Living with the music in the subconscious; singing themes to oneself while walking around; seeing parallels in books, films, landscapes, even daily life; daydreaming… all this is also part of truly absorbing a piece. The Czech composer Leoš Janáček always carried a notebook, notating the musical cadences of ordinary people’s speech—in no way is music confined to the practice studio or concert hall. When I sit down on the stage, it is these potent images that leap to the front of my mind, not the minutiae of the many hours spent experimenting with the voicings of different chords or the phrase structure of a melody.
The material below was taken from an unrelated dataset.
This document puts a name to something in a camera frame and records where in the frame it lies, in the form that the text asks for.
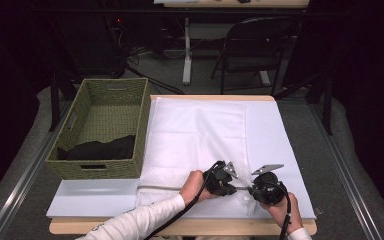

I also know that our personal lives and our character have a way of bursting into our playing, with seemingly unrelated problems threatening to provoke anxiety and fear on stage. Equally, we can completely embody miraculous joy and absolute peace in music while it eludes us in life. Practising is as much a process of honestly dissecting and strengthening the spirit, heart and mind as it is of training the hands. 

People often tell me, with some sympathy, that the life of a pianist seems solitary. It is true that taking on responsibility for a solo work is a singularly intense and demanding pledge to make, and that sitting by oneself on stage during a wayward concert is a pretty lonely place to be. But, perhaps sentimentally, it also inspires a feeling of kinship. With all my fellow musicians today who are leading this slightly eccentric way of life. But also with the unbroken line of players, going back through the decades, who committed their lives to these great pieces—and with those who will hopefully continue the tradition in future.

As I practise at home, I like to look at the picture of William Byrd that sits beside my piano. It reminds me that this lifelong contact with great masterpieces is invigorating, consoling and profoundly fulfilling.